**Task to complete**
State how many lines in the entries below include the string "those", and give nothing beyond that number.

Records contained in a dataset:
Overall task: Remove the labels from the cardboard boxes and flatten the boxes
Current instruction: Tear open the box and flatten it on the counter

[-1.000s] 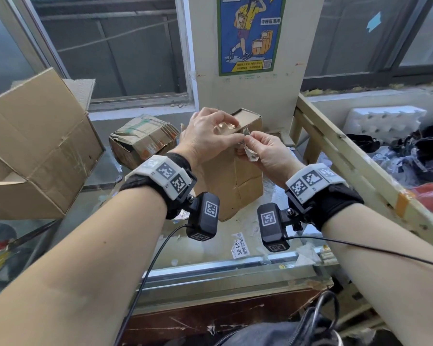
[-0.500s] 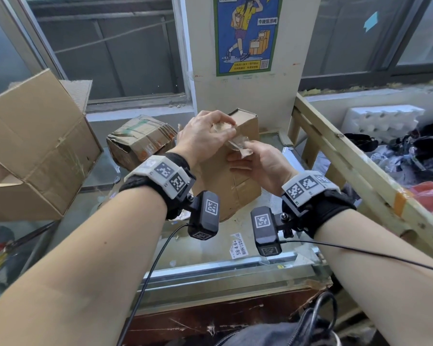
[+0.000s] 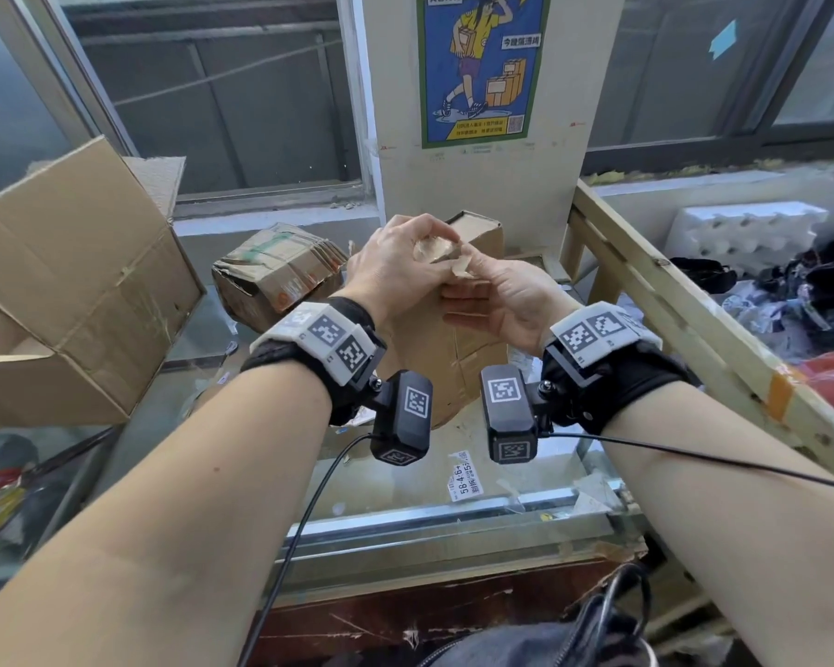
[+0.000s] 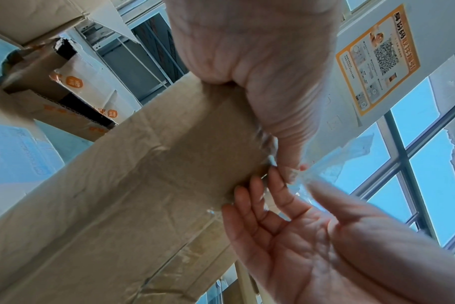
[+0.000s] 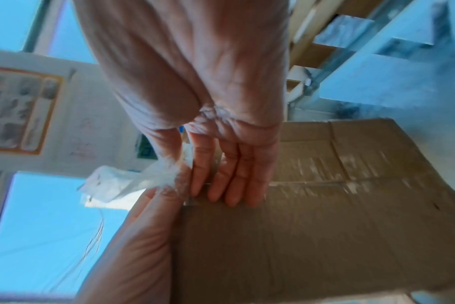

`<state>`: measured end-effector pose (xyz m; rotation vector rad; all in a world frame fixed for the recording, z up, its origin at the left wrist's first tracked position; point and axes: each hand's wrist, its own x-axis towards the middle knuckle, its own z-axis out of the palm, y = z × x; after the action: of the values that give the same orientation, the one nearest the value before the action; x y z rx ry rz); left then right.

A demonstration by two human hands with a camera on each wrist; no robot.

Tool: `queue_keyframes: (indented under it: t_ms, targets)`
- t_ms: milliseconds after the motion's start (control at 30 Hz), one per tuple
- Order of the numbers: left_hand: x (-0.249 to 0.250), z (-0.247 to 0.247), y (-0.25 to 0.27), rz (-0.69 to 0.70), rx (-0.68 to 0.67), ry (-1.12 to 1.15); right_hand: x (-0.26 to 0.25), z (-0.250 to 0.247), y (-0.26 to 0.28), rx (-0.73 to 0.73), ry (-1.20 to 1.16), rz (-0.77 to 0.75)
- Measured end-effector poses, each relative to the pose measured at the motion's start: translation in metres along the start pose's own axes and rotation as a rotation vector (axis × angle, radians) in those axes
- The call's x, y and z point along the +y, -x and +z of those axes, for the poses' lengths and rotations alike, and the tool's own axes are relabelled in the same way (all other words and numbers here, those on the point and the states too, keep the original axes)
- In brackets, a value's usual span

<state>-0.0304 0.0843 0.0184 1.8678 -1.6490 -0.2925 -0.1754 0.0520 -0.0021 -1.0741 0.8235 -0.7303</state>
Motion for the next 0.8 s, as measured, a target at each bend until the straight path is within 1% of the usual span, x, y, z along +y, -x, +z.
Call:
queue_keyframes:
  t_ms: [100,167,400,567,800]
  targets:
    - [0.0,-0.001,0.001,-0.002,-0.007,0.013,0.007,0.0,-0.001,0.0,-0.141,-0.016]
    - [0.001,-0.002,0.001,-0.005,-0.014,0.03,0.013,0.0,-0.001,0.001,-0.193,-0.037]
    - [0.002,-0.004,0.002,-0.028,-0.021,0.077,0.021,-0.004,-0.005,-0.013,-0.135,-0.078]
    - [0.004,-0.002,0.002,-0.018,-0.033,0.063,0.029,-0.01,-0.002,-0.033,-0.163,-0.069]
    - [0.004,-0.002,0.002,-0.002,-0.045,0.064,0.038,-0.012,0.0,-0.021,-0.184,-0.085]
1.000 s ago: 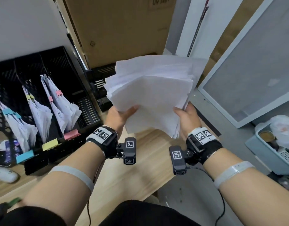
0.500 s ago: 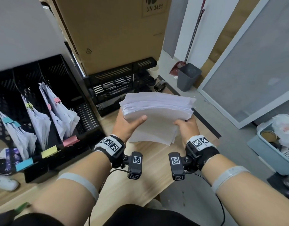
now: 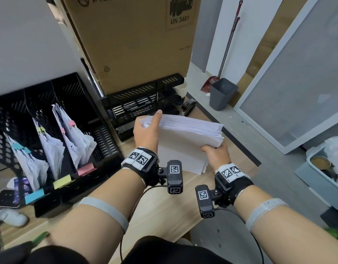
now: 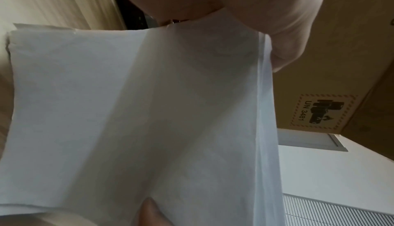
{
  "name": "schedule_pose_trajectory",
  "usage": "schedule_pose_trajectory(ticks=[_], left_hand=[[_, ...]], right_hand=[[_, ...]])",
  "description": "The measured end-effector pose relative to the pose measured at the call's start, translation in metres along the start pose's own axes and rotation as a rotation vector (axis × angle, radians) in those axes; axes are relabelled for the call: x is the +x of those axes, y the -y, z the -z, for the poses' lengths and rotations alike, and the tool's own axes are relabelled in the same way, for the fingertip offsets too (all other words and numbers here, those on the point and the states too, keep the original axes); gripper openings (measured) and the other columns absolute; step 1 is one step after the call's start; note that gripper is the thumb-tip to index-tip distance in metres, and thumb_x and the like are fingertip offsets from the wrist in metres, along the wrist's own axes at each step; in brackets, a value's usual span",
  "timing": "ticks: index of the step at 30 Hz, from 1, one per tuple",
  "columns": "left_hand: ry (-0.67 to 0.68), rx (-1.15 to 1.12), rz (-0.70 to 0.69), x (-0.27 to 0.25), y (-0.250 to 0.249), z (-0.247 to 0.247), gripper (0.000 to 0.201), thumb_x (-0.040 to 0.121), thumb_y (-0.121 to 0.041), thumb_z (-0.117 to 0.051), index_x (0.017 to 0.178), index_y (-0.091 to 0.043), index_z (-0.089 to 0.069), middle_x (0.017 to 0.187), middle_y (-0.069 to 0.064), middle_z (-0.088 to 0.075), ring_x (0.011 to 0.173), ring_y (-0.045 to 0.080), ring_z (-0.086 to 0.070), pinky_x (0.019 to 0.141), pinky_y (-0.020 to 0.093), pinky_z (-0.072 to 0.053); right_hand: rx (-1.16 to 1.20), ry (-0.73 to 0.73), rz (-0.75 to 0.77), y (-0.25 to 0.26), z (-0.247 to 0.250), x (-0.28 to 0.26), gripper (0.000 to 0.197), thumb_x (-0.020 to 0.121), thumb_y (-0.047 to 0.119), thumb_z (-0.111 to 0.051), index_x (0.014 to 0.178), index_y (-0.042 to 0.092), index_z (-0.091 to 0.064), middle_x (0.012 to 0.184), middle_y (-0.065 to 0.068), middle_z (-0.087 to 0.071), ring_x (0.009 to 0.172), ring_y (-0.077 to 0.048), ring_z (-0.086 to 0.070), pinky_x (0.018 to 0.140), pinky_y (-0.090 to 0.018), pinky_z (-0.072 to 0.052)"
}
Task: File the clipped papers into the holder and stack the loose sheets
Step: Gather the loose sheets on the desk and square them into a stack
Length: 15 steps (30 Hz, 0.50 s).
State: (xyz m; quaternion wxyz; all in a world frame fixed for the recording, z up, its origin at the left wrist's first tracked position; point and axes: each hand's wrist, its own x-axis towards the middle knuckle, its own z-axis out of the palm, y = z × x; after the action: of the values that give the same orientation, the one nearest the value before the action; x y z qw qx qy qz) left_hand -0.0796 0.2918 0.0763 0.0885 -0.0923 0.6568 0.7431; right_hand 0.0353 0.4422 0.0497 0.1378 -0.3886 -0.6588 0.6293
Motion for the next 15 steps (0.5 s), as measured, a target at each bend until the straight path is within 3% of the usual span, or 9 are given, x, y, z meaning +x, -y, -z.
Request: schedule_pose_trajectory(ticks=[4, 9, 13, 15], left_hand=[[0.011, 0.057, -0.013, 0.0, 0.004, 0.002, 0.037, 0.073, -0.056, -0.074, 0.085, -0.023, -0.061, 0.083, -0.003, -0.063, 0.077, 0.017, -0.062, 0.081, 0.041, -0.056], [0.017, 0.071, -0.011, -0.001, 0.008, 0.006, 0.05, 0.07, -0.065, -0.072, 0.091, -0.019, -0.07, 0.095, 0.004, -0.075, 0.095, 0.027, -0.072, 0.092, 0.049, -0.057], [0.01, 0.032, 0.012, -0.001, 0.001, -0.001, 0.049, 0.068, -0.063, -0.074, 0.078, -0.016, -0.064, 0.078, 0.0, -0.068, 0.076, 0.021, -0.067, 0.086, 0.045, -0.057], [0.028, -0.03, -0.022, 0.0, -0.007, -0.007, 0.053, 0.067, -0.062, -0.076, 0.075, -0.015, -0.052, 0.075, 0.004, -0.054, 0.071, 0.019, -0.055, 0.076, 0.04, -0.053]], right_hand=[[-0.014, 0.012, -0.021, 0.0, 0.002, 0.001, 0.034, 0.08, 0.001, -0.062, 0.111, 0.014, -0.063, 0.09, 0.005, -0.067, 0.083, -0.014, -0.062, 0.064, -0.024, -0.046], [-0.009, 0.046, -0.041, 0.003, 0.003, 0.002, 0.02, 0.081, 0.002, -0.06, 0.097, 0.013, -0.067, 0.09, -0.006, -0.068, 0.08, -0.021, -0.062, 0.067, -0.028, -0.048], [0.065, 0.006, -0.109, 0.008, -0.002, 0.003, 0.016, 0.081, 0.009, -0.06, 0.088, 0.024, -0.063, 0.097, -0.008, -0.07, 0.095, -0.033, -0.066, 0.089, -0.047, -0.054], [0.092, 0.001, -0.105, 0.02, -0.003, 0.005, 0.013, 0.082, 0.011, -0.059, 0.09, 0.021, -0.063, 0.094, -0.007, -0.07, 0.095, -0.033, -0.067, 0.091, -0.047, -0.053]])
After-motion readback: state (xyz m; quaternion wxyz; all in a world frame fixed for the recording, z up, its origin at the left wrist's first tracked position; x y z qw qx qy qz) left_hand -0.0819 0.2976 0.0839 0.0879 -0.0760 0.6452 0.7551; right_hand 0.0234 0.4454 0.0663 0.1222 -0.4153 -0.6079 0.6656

**Exercise answer**
3